- Directed by: Amole Gupte
- Written by: Amole Gupte
- Screenplay by: Amole Gupte
- Produced by: Amole Gupte Jyoti Deshpande
- Starring: See below
- Music by: Songs: Mujtaba Aziz Naza Score: Simaab Sen
- Production company: Trinity Pictures
- Distributed by: Eros International
- Release date: 25 August 2017;
- Running time: 89 minutes
- Country: India
- Language: Hindi

= Sniff (film) =

Sniff is a 2017 Indian Hindi-language action adventure film, written and directed by Amole Gupte, under the banner of Trinity Pictures.

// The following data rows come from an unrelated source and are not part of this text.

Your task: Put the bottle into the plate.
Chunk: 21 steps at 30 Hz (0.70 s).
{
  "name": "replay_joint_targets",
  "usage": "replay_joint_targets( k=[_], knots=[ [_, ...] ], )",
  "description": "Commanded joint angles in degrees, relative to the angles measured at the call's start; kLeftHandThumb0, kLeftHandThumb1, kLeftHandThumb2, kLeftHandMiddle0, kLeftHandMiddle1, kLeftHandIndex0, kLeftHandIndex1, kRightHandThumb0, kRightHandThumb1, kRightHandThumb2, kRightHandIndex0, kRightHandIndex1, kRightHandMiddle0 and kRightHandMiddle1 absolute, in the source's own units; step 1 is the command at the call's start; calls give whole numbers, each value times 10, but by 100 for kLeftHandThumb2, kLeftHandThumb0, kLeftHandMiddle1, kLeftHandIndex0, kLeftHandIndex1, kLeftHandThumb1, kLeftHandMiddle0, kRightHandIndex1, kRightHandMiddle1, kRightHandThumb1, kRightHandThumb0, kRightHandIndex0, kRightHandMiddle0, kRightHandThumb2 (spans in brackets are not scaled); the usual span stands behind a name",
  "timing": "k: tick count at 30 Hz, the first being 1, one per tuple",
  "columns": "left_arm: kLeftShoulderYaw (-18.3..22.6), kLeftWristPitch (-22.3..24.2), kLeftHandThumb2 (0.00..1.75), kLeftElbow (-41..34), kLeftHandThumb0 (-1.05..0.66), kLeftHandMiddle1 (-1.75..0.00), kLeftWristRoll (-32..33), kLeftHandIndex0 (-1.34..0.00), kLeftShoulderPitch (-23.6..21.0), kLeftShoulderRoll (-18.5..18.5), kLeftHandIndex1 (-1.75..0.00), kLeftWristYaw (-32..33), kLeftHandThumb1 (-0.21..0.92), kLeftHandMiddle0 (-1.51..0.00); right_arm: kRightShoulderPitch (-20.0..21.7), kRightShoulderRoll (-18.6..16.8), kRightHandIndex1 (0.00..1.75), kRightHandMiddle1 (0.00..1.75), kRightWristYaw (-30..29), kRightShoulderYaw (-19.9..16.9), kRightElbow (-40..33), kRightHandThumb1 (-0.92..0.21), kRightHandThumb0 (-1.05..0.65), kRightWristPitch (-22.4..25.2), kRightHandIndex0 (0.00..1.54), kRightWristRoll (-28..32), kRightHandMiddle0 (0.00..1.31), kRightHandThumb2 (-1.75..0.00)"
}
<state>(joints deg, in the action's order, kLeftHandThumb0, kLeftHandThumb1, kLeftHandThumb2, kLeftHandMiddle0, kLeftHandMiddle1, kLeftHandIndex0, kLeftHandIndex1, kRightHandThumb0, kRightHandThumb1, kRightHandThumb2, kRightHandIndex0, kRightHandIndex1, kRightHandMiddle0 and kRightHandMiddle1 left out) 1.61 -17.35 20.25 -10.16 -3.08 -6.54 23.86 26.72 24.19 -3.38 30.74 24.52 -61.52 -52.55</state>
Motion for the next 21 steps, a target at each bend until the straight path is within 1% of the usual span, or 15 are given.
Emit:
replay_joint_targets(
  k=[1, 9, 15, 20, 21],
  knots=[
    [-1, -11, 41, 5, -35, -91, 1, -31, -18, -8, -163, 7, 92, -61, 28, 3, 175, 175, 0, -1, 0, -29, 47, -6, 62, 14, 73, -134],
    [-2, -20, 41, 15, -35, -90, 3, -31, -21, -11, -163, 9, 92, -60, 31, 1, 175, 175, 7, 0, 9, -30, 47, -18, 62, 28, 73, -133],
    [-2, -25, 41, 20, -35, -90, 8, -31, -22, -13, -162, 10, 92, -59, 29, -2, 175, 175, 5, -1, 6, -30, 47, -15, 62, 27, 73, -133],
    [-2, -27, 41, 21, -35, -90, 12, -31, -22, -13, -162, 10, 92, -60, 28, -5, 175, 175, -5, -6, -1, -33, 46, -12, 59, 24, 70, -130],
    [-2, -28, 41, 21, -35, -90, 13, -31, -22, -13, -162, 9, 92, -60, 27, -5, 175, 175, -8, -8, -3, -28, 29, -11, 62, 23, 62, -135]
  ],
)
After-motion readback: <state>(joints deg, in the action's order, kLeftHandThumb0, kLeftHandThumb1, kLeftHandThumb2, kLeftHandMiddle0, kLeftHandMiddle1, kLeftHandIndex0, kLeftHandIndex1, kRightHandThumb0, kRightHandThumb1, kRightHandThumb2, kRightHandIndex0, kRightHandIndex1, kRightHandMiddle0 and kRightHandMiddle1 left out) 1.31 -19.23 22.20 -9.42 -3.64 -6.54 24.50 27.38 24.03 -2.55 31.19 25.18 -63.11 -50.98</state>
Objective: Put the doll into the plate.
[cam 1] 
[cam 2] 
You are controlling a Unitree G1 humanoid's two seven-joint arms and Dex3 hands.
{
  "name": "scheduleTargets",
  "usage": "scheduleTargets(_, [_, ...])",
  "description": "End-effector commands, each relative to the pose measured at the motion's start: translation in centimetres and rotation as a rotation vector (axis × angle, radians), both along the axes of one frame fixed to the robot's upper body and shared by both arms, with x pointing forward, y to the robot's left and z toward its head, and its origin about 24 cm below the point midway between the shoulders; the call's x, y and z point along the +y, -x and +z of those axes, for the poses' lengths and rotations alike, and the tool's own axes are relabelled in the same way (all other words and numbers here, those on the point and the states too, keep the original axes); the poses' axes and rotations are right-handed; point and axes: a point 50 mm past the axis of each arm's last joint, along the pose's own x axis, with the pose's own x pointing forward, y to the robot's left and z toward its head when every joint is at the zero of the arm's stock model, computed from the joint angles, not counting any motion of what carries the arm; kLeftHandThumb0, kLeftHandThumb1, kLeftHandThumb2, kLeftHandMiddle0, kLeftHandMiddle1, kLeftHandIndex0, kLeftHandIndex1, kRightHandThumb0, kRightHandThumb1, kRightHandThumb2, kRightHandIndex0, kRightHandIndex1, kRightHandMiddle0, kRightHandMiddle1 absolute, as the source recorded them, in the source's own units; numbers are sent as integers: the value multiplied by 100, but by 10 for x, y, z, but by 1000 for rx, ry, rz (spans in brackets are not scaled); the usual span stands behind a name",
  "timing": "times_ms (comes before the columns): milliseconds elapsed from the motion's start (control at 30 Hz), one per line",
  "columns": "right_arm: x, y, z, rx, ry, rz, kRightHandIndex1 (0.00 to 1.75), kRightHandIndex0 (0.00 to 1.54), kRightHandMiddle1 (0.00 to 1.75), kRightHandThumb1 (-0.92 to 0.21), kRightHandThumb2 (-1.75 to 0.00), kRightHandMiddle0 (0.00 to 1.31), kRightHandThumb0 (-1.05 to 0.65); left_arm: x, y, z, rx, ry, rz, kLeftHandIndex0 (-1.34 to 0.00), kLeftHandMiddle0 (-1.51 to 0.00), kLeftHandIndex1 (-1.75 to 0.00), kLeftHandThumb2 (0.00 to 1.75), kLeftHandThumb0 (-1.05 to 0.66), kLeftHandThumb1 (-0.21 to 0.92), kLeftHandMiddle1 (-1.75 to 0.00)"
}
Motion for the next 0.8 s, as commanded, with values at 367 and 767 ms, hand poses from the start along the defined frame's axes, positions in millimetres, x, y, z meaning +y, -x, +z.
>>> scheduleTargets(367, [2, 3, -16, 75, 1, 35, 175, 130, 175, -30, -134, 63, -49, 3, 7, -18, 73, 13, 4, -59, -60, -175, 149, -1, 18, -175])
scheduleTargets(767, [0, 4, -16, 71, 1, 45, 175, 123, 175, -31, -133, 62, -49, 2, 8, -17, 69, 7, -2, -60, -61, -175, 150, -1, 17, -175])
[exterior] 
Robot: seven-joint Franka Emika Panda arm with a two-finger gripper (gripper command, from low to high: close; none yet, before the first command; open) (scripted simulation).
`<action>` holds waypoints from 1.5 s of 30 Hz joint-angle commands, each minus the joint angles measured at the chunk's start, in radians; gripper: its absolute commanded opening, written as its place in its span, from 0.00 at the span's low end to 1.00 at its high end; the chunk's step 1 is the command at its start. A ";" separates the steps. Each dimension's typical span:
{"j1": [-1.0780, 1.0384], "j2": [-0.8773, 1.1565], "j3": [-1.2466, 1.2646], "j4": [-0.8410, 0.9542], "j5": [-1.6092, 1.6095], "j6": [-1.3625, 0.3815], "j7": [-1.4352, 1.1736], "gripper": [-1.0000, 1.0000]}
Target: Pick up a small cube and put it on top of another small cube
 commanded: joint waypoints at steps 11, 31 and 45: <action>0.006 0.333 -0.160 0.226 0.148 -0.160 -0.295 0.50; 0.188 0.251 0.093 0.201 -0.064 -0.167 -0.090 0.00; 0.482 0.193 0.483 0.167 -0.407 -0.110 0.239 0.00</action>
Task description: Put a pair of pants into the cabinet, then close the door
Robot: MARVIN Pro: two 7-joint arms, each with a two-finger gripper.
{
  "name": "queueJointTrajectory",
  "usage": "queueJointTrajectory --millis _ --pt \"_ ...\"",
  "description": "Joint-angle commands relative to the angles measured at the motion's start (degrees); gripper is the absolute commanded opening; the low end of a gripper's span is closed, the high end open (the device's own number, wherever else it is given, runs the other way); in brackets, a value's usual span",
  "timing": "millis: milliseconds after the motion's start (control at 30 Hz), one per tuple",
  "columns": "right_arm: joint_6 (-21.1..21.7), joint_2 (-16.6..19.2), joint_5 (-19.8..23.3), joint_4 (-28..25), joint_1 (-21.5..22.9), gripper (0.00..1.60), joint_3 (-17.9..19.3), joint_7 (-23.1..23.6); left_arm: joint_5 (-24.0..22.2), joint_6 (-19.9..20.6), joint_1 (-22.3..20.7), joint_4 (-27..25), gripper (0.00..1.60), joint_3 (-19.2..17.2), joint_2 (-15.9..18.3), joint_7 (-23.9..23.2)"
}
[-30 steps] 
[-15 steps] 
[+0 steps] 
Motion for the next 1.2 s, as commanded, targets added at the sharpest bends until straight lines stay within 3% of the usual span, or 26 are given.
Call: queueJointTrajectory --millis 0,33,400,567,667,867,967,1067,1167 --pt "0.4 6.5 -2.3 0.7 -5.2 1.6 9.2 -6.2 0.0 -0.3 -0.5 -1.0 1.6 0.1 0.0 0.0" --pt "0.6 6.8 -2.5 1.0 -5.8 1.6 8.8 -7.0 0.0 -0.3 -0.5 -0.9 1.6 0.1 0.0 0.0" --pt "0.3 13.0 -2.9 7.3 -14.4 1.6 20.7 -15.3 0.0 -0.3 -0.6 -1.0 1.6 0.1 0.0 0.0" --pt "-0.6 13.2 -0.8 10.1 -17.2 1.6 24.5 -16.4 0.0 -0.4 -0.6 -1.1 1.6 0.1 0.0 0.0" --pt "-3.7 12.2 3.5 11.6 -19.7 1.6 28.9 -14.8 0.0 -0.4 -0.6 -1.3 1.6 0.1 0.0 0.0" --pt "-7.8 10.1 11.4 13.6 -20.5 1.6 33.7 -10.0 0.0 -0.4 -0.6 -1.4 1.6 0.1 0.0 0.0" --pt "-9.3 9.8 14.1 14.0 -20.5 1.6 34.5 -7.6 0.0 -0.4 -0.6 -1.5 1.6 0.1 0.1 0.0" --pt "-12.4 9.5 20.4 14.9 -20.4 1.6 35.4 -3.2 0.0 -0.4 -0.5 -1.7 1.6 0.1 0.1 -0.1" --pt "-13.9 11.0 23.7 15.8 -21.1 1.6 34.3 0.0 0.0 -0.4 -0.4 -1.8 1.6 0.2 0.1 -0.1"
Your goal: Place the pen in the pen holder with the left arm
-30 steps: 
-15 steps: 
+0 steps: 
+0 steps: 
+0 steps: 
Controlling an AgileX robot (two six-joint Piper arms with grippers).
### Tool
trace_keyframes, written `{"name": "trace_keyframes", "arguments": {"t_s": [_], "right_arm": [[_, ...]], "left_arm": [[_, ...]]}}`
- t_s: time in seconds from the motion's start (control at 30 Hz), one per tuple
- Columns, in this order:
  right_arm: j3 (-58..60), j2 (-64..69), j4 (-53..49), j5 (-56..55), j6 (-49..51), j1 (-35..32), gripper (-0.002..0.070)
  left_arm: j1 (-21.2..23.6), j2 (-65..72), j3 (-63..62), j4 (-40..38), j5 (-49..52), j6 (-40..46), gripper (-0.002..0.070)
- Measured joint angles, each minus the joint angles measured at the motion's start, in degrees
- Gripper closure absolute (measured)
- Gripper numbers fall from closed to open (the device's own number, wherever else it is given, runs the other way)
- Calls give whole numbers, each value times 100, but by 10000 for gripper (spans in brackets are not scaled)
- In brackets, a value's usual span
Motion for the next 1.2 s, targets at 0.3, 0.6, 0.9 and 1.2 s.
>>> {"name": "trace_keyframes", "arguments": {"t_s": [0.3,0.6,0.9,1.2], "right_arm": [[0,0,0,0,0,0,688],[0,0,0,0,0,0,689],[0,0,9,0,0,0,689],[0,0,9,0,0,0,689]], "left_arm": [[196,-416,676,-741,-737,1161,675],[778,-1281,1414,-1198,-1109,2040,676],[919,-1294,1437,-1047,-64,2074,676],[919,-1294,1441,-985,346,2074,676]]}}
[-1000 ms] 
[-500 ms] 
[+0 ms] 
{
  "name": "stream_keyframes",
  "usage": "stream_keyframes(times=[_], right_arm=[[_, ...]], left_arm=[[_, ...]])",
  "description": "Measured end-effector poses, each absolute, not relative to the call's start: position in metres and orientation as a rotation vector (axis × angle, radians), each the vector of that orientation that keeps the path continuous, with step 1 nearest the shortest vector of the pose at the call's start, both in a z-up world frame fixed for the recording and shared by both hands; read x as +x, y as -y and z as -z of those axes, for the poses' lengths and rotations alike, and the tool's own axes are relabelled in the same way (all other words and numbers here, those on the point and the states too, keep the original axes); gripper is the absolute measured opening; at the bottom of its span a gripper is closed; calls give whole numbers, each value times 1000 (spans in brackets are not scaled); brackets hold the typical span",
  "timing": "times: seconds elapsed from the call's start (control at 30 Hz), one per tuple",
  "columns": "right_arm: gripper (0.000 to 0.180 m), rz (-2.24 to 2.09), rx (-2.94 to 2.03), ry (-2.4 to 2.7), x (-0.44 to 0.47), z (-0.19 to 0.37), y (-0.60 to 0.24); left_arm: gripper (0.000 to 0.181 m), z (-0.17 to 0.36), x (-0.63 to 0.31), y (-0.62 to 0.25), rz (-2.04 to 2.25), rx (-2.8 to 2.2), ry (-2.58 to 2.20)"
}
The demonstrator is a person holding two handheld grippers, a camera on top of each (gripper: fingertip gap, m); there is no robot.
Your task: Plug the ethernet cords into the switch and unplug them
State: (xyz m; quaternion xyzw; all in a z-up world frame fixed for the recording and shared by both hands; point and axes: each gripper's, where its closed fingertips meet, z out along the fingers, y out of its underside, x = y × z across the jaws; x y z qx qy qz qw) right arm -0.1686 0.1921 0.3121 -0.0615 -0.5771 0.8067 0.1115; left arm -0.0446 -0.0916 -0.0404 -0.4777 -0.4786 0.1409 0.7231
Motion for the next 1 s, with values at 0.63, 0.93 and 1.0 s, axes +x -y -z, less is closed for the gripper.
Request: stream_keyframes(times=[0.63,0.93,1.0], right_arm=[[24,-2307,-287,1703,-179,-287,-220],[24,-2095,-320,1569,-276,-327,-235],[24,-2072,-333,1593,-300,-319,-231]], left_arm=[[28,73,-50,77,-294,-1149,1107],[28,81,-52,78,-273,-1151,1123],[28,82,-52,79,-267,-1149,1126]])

Khushmeet Gill played the lead role in the film.

==Plot==
The film is based on a boy who can't smell. Later he gets superpowers of smelling in a range of up to 2 km. He solves a crime case involving car theft.

==Cast==
- Khushmeet Gill as Sunny Gill
- Monica Sehgal as Bobby Gill
- Surekha Sikri as Bebe
- Suresh Menon as Mr. Verghese
- Sushmita Mukherjee as ACP Bashvati Mukherji
- Putul Guha as Sopan Mukherji, Bashvati's husband
- Manmeet Singh Sawhney as Dharampal Singh Gill, Sunny's father
- Divya Dutta as Mrs. Gill, Sunny's mother (dead)
- Amole Gupte as Mr. Gupte, the member of society
- Nilesh Divekar as Pakya Koli
- Vijay Nikam as Senior Koli

==Production==

===Development===
The official announcement of the film was announced in the first half of September 2016. The title of the film was said to be Sniff.

===Casting===
The makers of the film have decided to cast Khushmeet Gill in the film.

===Filming===
The principal photography of the film commenced in September 2016.

== Soundtrack ==

| No. | Title | Singer(s) | Length |
|---|---|---|---|
| 1. | "Bugs Ki Naak" | Amole Gupte, Bugs Bhargava | 4:24 |
| 2. | "Aur Kitni Door" | Vishal Bhardwaj, Amole Gupte | 5:22 |
| 3. | "Jai Jai Ganaraj" | Shankar Mahadevan, Amole Gupte | 6:01 |
| 4. | "Dekhti Kya Hain Aankhen" | Amole Gupte, Kareena Shomakhova | 5:30 |

==Release ==
The Hindu wrote that "Simple it might be but simplistic it certainly is not".